What a difference a day makes—especially on Capitol Hill with the House Tri-Committee's health reform legislation (HR 3200).
Late on Friday, hours after two House committees—Ways and Means and Education and Labor—approved reform legislation, the Congressional Budget Office (CBO) had bad news: HR 3200 would result in a net increase in deficit spending of $239 billion during the next 10 years, according to its analysis. But House leadership immediately challenged the findings—and CBO changed its tune hours later.
The House bill, CBO said, was able to target key areas for savings. However, a key trigger in increasing Medicare spending occurred when the existing annual "sustainable growth rate" (SGR) in the Medicare physician fee schedule (with a 21% reduction in payment rates scheduled for 2010) was replaced with an inflation-based update.
In following years, rates would reflect separate updates for "evaluation and management" and other services. CBO estimated that those changes in the physician payment rates ultimately would add up to $245 billion in changed physician rates between 2010 and 2019.
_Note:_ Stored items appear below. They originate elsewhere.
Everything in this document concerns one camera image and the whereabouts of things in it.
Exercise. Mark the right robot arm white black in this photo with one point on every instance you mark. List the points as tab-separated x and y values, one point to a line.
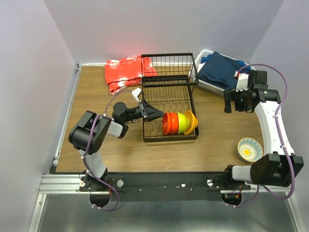
279	165

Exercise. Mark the white laundry basket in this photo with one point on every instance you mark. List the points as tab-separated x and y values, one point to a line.
202	84

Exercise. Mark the green bowl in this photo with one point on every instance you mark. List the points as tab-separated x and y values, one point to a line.
183	122

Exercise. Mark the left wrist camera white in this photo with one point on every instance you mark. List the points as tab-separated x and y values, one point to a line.
136	94

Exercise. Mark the blue patterned ceramic bowl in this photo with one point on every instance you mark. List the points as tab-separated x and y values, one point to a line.
249	150

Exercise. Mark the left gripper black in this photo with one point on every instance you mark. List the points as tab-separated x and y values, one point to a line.
149	113

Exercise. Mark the aluminium table edge rail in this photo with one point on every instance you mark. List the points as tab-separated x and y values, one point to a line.
41	198

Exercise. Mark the dark blue folded jeans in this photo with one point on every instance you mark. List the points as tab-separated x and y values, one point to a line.
219	70

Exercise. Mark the yellow orange bowl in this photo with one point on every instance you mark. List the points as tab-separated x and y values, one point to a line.
193	122

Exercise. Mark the red orange bowl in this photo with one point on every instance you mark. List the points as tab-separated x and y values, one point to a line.
167	125
174	123

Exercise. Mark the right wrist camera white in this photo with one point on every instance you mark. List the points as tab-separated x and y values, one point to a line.
242	81

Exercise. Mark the red white folded cloth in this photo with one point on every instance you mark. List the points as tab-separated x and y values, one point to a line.
126	72

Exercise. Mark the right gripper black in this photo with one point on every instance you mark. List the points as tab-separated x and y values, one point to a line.
232	94

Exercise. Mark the black wire dish rack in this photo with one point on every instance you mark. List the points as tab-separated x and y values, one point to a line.
168	81

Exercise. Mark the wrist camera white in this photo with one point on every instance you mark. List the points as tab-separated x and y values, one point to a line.
242	81
136	94

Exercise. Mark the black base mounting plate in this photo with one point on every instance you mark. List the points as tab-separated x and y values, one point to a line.
163	186

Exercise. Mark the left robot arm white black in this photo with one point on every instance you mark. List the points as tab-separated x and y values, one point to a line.
88	135
So, did that create a deficit? Not exactly, said Peter Orszag, director of the Office of Management and Budget (and former CBO director). "The only reason that the bill shows a deficit" is because of the "payments to physicians...once you take that part out, the bill is deficit neutral," Orszag told Fox News on Sunday.
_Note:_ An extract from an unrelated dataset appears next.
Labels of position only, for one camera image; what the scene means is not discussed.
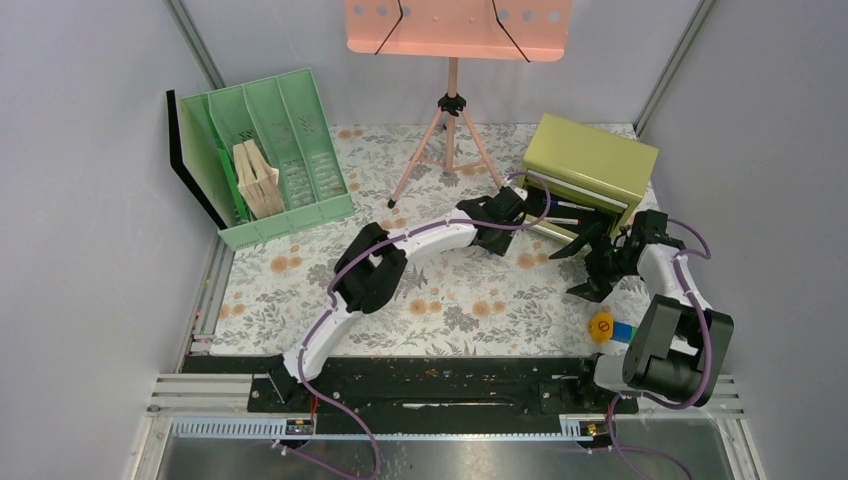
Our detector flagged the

Those reformed Medicare physician payment costs, however, should not have been included in CBO's net calculations, according to a release from the three House committee leaders issued on Saturday. Instead, they will be absorbed under the upcoming statutory "pay-as-you-go" budgetary legislation that currently is pending in the House. (With so-called "paygo," the federal government cannot launch new tax cuts or entitlement programs without finding a way to pay for them.) This would make HR 3200 deficit neutral over the 10 year budget window—and even produces a $6 billion surplus.